Bayern-Star Thomas Müller spricht über seine Topform und die Königsklasse: "Wir fürchten niemanden."
von  AZ/mxm
Stehen am liebsten zusammen auf dem Platz: Thomas Müller und Robert Lewandowski.
Stehen am liebsten zusammen auf dem Platz: Thomas Müller und Robert Lewandowski. © dpa

München - Ein Muskelmann wie Leon Goretzka (25) wird Thomas Müller (30) in diesem Leben nicht mehr werden, aber das findet der Ur-Bayer auch gar nicht so schlimm, ganz im Gegenteil. "Ich versuche, nicht so muskulös zu sein, wie der ein oder andere Mitspieler", erklärte Müller nun in einer internationalen Medienrunde: "Ich denke nämlich, dass meine Knochen länger halten, wenn sie weniger Gewicht tragen müssen. Ich will die nächsten fünf Jahre noch so weiterrennen können und dazu muss ich in Form bleiben. Das ist mein Geheimnis." Klingt logisch!

Müllers Philosophie steht für Erfolg, auch in dieser Saison. In 40 Partien war er an 32 Toren direkt beteiligt. Unter Hansi Flick, der Müller meist als hängende Spitze aufstellt, blüht der Weltmeister von 2014 wieder auf, mit Vorgänger Niko Kovac hatte es hingegen Probleme gegeben.

Gegen Bayer Leverkusen: Müller und Lewandowski von Sperre bedroht

"Ich bevorzuge es, direkt hinter unserem Top-Stürmer, Robert Lewandowski, zu spielen", sagte Müller: "Von dort aus kann ich auch in die freien Räume auf die Seite. Ich agiere ja nicht als statischer Ballverteiler, ich bin immer auf der Jagd. Ich bin aber auch mehr als nur ein Raumdeuter. Meine Fähigkeiten am Ball sind ebenfalls sehr gut.

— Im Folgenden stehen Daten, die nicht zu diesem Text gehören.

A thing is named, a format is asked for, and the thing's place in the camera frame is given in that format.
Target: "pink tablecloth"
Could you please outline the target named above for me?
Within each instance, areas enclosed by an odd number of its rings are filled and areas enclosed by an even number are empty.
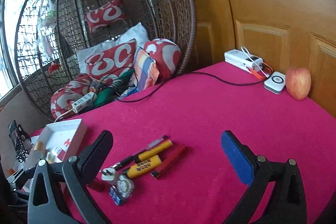
[[[224,62],[202,71],[236,83],[256,81]],[[126,100],[143,97],[151,90]],[[91,144],[102,130],[113,133],[114,145],[103,167],[164,134],[190,148],[162,179],[149,174],[135,179],[136,189],[123,206],[116,206],[108,193],[90,191],[114,224],[222,223],[246,189],[221,149],[225,130],[232,130],[257,155],[271,161],[297,161],[308,223],[317,218],[336,189],[336,119],[310,99],[292,99],[286,90],[275,95],[263,84],[237,87],[204,75],[183,75],[146,100],[110,103],[79,117],[88,127],[82,147]],[[266,201],[263,199],[254,219],[261,215]],[[69,206],[81,219],[73,202]]]

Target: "apple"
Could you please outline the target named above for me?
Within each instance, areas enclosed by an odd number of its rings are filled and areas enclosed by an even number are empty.
[[[311,76],[306,68],[289,68],[286,71],[286,88],[290,96],[300,101],[308,96]]]

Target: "screw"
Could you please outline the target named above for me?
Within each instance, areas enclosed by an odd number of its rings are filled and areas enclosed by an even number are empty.
[[[45,165],[45,160],[40,160],[39,161],[39,166],[43,166],[43,165]]]
[[[263,155],[258,155],[257,156],[257,160],[260,161],[260,162],[265,162],[266,161],[266,157],[263,156]]]
[[[296,165],[296,160],[289,159],[288,162],[290,165]]]
[[[76,160],[77,160],[76,156],[70,156],[68,159],[69,162],[75,162]]]

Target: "hanging egg chair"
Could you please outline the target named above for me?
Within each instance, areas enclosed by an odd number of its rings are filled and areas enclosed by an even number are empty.
[[[85,15],[111,1],[118,1],[123,16],[93,30]],[[116,40],[139,22],[150,40],[166,38],[180,47],[176,73],[182,73],[195,37],[193,0],[25,0],[16,28],[15,63],[30,102],[52,121],[52,95],[80,73],[76,52]]]

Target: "black pen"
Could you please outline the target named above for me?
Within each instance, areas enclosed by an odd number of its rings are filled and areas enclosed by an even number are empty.
[[[163,135],[161,139],[158,139],[158,140],[155,140],[153,141],[152,143],[150,143],[149,145],[147,145],[147,147],[143,150],[141,150],[140,152],[134,154],[134,155],[131,155],[129,157],[127,157],[126,159],[123,159],[122,161],[114,164],[112,167],[110,168],[113,168],[115,170],[119,170],[121,169],[122,167],[124,167],[125,165],[128,165],[134,157],[136,157],[137,155],[141,154],[141,153],[144,153],[145,151],[147,150],[150,150],[151,148],[153,148],[154,146],[158,145],[160,142],[162,142],[163,140],[165,140],[166,138],[168,138],[166,135]]]

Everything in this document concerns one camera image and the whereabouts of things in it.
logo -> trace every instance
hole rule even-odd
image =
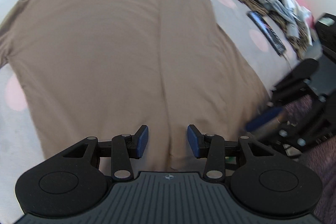
[[[175,177],[171,174],[165,176],[165,179],[167,179],[167,180],[171,180],[173,178],[175,178]]]

pink polka dot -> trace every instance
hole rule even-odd
[[[218,1],[231,9],[237,8],[237,5],[234,3],[233,0],[218,0]]]
[[[261,50],[262,52],[268,52],[268,41],[266,37],[259,31],[249,30],[250,37],[254,44]]]
[[[5,100],[7,105],[13,110],[23,111],[27,108],[26,97],[16,75],[13,75],[8,80],[5,89]]]

striped fabric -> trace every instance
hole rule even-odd
[[[246,4],[251,9],[251,11],[258,12],[262,16],[268,15],[279,25],[279,27],[283,30],[285,34],[287,33],[286,21],[280,15],[278,15],[277,12],[268,11],[265,7],[263,7],[260,3],[258,3],[255,0],[239,0],[239,1]],[[298,58],[302,59],[307,50],[309,39],[308,34],[305,31],[304,22],[296,20],[296,23],[299,29],[300,38],[287,37],[287,39],[294,48],[294,50],[296,51]]]

bedsheet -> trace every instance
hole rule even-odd
[[[0,0],[0,21],[17,0]],[[266,18],[287,47],[287,58],[279,57],[254,23],[248,8],[237,0],[211,0],[217,23],[233,40],[267,90],[297,63],[295,52],[283,32]],[[39,139],[31,121],[25,96],[9,65],[0,70],[0,222],[14,222],[21,214],[14,195],[16,179],[43,160]]]

smartphone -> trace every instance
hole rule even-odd
[[[248,12],[247,16],[252,19],[252,21],[258,26],[260,31],[267,38],[268,42],[272,45],[279,56],[284,55],[286,47],[281,42],[280,38],[272,30],[272,28],[267,24],[263,17],[258,12]]]

Aber natürlich sind die Läufe mit dem richtigen Timing meine große Stärke."

Stehen am liebsten zusammen auf dem Platz: Thomas Müller und Robert Lewandowski.
Stehen am liebsten zusammen auf dem Platz: Thomas Müller und Robert Lewandowski. © dpa

Am Wochenende gegen Bayer Leverkusen muss Müller übrigens aufpassen – genauso wie Lewandowski: Beide Offensivstars stehen bei vier Gelben Karten und sind somit von einer Sperre bedroht. Doch bei der cleveren Spielweise des Duos sollte eine weitere Partie ohne Verwarnung durchaus möglich sein.

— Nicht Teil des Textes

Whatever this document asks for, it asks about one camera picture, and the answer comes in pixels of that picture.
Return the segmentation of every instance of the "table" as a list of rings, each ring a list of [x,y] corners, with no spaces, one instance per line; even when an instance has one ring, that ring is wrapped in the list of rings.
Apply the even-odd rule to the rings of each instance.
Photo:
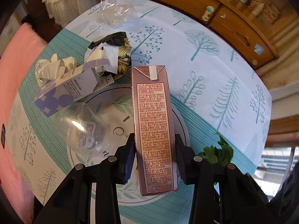
[[[148,0],[109,1],[134,4],[138,18],[112,28],[101,22],[96,5],[63,29],[37,60],[57,53],[82,64],[91,41],[126,31],[133,65],[166,65],[171,101],[186,123],[195,153],[217,146],[219,131],[234,149],[232,162],[253,174],[265,145],[272,100],[251,67],[216,34],[171,8]],[[24,180],[45,204],[73,165],[54,116],[46,118],[33,103],[38,91],[34,71],[35,65],[19,88],[6,136]],[[130,75],[115,83],[129,84]],[[188,223],[192,194],[193,186],[180,181],[178,192],[151,203],[120,203],[122,222]]]

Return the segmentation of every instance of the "green vegetable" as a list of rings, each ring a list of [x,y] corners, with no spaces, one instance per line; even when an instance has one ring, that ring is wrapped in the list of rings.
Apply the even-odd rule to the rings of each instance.
[[[221,146],[221,149],[217,149],[214,146],[205,147],[203,152],[198,153],[198,156],[206,159],[211,164],[219,164],[221,166],[226,166],[231,162],[231,159],[234,155],[233,148],[225,141],[222,135],[217,132],[217,135],[220,137],[218,144]]]

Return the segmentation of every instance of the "pink cushion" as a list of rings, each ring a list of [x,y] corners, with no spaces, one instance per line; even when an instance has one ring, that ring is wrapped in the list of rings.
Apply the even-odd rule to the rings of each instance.
[[[27,71],[47,46],[31,28],[23,24],[12,38],[0,60],[0,127],[6,125],[9,112]],[[25,224],[32,223],[34,195],[22,180],[8,147],[0,147],[0,180],[16,213]]]

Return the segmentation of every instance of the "blue sticker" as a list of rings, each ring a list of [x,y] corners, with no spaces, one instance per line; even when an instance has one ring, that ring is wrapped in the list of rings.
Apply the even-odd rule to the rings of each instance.
[[[261,47],[259,44],[255,44],[255,53],[257,53],[258,55],[260,55],[263,52],[264,52],[264,48]]]

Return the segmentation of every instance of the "teal stripe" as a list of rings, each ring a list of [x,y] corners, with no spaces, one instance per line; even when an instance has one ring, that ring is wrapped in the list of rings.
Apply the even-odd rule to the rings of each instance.
[[[89,41],[63,29],[38,56],[19,88],[22,104],[38,139],[65,174],[68,174],[72,167],[68,160],[67,147],[53,125],[54,116],[46,118],[33,103],[39,89],[34,75],[35,64],[38,60],[49,59],[54,53],[57,53],[58,58],[73,56],[76,58],[77,64],[81,65],[84,63],[84,54],[89,44]]]
[[[77,60],[77,64],[81,65],[84,63],[84,54],[89,44],[89,41],[79,37],[73,32],[63,29],[42,51],[36,61],[49,59],[54,53],[58,53],[59,58],[74,56]],[[54,116],[46,118],[33,103],[38,90],[34,76],[36,61],[22,82],[19,88],[19,94],[29,122],[35,129],[41,144],[58,167],[65,174],[68,174],[71,170],[71,165],[68,160],[67,147],[55,130],[53,125]],[[131,84],[130,71],[115,81],[115,84],[123,83]],[[171,95],[171,102],[176,106],[186,123],[190,145],[195,153],[202,151],[205,146],[214,145],[219,147],[217,144],[219,138],[215,135],[216,129],[213,126],[173,95]],[[234,162],[243,173],[249,172],[253,174],[256,166],[231,142],[228,141],[228,143],[234,148],[232,162]],[[120,206],[119,209],[121,215],[141,224],[183,224],[189,221],[192,196],[193,186],[186,186],[181,181],[179,183],[178,192],[168,194],[150,204],[142,206]]]

Für den Rest dieser Saison hat Müller nämlich noch einiges vor, auch in der Champions League. "Wir beim FC Bayern haben unseren ‘Mia san mia’-Slogan, was bedeutet, dass wir vor niemandem Angst haben. Wir fürchten niemanden. Jeder, der gegen uns spielen will, ist eingeladen."